I agree with my noble friend Lord Scriven that the Government must use the lockdown to get test, trace and isolate right. There is no point in boasting about the capacity of 500,000 tests per day; people do not trust that figure because we know that it does not mean 500,000 people tested, so it undermines trust and affects compliance. Although the processing time of the tests has improved, it is still not good enough. Tests have been returned several days late or are sent back to the wrong care home, so they are of no use.

Isolating rates may be as low as 10% and the ability of police and local officials to enforce quarantine is low. We need to use the carrot rather than the stick and make more support available for those isolating. I heard an MP the other day say, “Just pay their wages”. After all, it is for only two weeks, but it would have a massive effect on people’s willingness to isolate, and that matters for getting the R rate right down. If we do not reduce the R rate well below one, it will cost the economy a lot more because the lockdown will have to be extended. Will the Government consider this?

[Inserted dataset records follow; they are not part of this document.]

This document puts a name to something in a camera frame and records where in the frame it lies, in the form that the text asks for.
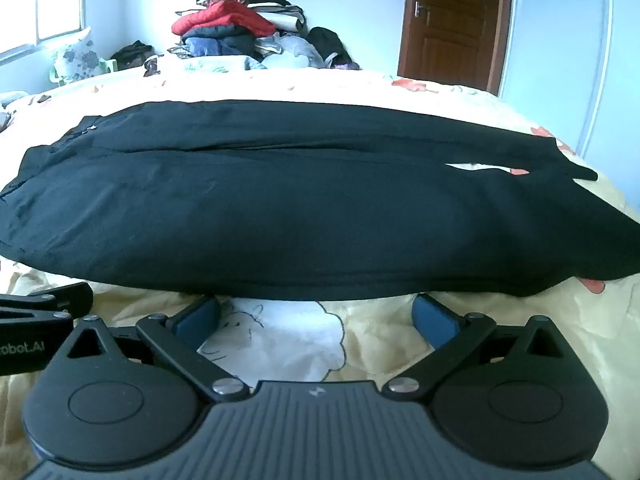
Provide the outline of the window with grey frame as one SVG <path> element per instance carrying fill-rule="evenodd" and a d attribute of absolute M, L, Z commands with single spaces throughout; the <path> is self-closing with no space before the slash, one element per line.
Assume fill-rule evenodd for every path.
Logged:
<path fill-rule="evenodd" d="M 1 59 L 84 27 L 84 0 L 1 0 Z"/>

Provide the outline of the brown wooden door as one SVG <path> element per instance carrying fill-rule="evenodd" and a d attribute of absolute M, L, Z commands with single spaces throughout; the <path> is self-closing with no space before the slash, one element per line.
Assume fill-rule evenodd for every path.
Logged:
<path fill-rule="evenodd" d="M 406 0 L 398 74 L 497 94 L 512 0 Z"/>

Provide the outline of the white wardrobe with floral top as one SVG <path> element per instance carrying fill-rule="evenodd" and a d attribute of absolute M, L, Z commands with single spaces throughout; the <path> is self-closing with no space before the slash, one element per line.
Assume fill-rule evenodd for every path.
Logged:
<path fill-rule="evenodd" d="M 500 96 L 639 199 L 639 0 L 513 0 Z"/>

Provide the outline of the black pants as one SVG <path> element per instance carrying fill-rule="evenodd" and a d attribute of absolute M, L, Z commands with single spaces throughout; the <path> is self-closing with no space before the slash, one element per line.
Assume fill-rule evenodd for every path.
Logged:
<path fill-rule="evenodd" d="M 155 102 L 28 150 L 1 252 L 119 286 L 260 299 L 532 296 L 639 270 L 639 226 L 549 138 L 386 108 Z"/>

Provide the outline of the black bag by wall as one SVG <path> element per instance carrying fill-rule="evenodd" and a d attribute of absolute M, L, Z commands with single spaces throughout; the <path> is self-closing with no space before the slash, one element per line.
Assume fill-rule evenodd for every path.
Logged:
<path fill-rule="evenodd" d="M 136 40 L 112 54 L 111 59 L 116 62 L 119 70 L 128 70 L 128 68 L 142 66 L 153 54 L 154 48 L 152 46 Z"/>

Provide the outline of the pile of mixed clothes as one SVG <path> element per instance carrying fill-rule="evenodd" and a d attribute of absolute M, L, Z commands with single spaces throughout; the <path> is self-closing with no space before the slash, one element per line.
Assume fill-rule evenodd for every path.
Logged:
<path fill-rule="evenodd" d="M 180 60 L 236 56 L 251 68 L 359 70 L 337 33 L 308 27 L 288 0 L 195 0 L 177 12 L 169 54 Z"/>

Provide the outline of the red puffer jacket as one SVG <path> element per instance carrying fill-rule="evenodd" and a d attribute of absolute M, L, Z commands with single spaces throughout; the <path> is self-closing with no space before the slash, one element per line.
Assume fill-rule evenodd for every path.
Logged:
<path fill-rule="evenodd" d="M 235 0 L 220 0 L 208 8 L 183 15 L 171 25 L 171 32 L 183 36 L 194 28 L 241 26 L 255 37 L 268 37 L 276 32 L 276 26 Z"/>

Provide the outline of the floral white pillow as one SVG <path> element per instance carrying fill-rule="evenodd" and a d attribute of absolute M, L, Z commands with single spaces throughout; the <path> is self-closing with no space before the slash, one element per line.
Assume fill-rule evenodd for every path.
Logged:
<path fill-rule="evenodd" d="M 50 79 L 58 86 L 65 86 L 102 74 L 102 60 L 96 52 L 92 30 L 87 27 L 55 53 Z"/>

The Government are now trialling the new mass testing system in Liverpool, and I wish it well. However, from residents’ comments I have heard, they do not seem to have the messaging right. People are questioning why they need to take a test if they feel well. That, of course, is the point—testing potentially asymptomatic people—but, clearly, the message has not got through. What does the Minister propose is done about that?

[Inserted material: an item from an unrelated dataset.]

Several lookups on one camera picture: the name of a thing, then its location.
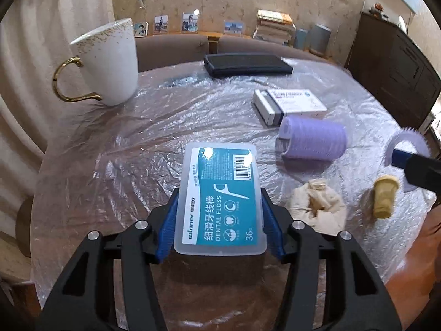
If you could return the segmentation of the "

Now that the rapid test is available, could it please be given to relatives of care home residents so they can safely visit their loved ones whom they have not seen for many months? Finally, there are children with very rare diseases who need special treatments which schools cannot cope with and who therefore cannot go to school, and their parents are getting to the end of their tether. The prospect of another four weeks of lockdown fills them with dread. They also need more clarity about who should shield. Will the Minister look into this because these families have been left behind?